An anchor attaches a commercial door frame to the surrounding structure. There are many types – here are some of the most common! Special thanks to Ben Hallett of LaForce’s Hollow Metal team, and Kristi Dietz, LaForce’s Engineering Training Manager, for providing technical expertise. For help on terminology, reference our Door, Frame, and Hardware Glossary.
Compression anchors are supplied on knock-down (not welded), afterset frames. This frame type is typically used on stud walls that have already been drywalled. These anchors are attached to the frame jambs before the frame is shipped and ensure a tight fit of the three frame pieces – head, strike jamb, and hinge jamb – when the frame is installed.

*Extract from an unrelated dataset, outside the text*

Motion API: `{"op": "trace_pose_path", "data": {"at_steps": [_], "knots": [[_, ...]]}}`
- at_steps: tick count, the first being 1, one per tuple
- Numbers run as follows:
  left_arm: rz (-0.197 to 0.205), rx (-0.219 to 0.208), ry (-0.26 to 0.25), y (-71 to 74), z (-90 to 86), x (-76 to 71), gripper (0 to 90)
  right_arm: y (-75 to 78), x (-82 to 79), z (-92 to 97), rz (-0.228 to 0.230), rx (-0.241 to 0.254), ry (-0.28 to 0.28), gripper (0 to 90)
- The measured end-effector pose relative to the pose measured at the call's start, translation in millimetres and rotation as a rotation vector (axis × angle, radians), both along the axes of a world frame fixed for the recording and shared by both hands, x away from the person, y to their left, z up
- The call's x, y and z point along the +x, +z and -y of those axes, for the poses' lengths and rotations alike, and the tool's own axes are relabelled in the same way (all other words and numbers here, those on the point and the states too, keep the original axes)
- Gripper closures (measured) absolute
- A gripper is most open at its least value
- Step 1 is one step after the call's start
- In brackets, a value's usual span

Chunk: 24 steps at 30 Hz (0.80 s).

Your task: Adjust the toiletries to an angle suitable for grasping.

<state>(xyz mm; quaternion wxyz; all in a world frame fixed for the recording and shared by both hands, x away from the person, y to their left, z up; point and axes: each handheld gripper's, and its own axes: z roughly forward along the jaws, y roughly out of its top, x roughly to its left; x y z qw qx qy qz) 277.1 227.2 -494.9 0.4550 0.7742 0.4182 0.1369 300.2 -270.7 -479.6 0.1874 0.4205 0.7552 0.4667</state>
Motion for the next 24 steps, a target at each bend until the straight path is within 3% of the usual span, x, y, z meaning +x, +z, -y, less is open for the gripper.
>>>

These are used on frames mounted to a masonry block wall. They are attached to the frame in-field so that they can be positioned between the concrete masonry unit (CMU) blocks as the wall is constructed. The picture on the far left is considered a “masonry wire anchor” and the picture to the right of it is a “masonry “T” anchor.”
Steel Stud Anchors (SSA)
These are used on frames mounted to steel stud walls. The frame is secured to the stud before the wall is finished with drywall. This anchor type can be supplied loose (then snapped into the frame throat in-field) or it can be welded to the back of the frame throat. The anchor pictured is a snap-in sample, which can also be used as reinforcement for an EWA anchor.
Wood Stud Anchors (WSA)
These are almost the same as the steel stud anchor with one primary difference: The anchor includes straps, which are used to wrap and secure it to the wood stud during installation. The anchor pictured is a snap-in sample, which can also be used as reinforcement for an EWA anchor.
Existing Wall Anchors (EWA)
Existing wall anchors are used on frames mounted to existing walls. Frames are pierced and “dimpled” (countersunk), typically in the soffit, so that a fastener can be inserted to secure the frame to the wall. (Fasteners vary by wall type; typically, expansion bolts, tapcons, machine bolts, and wood screws are used.) Inside the frame throat is a metal piece, which acts as reinforcement and guide (for the fastener) as the frame is secured in place. This metal piece can be supplied loose (snap-in type) or welded to the back of the frame throat. There are many types of EWA’s. This picture shows a snap-in type that is sometimes called a “butterfly clip.”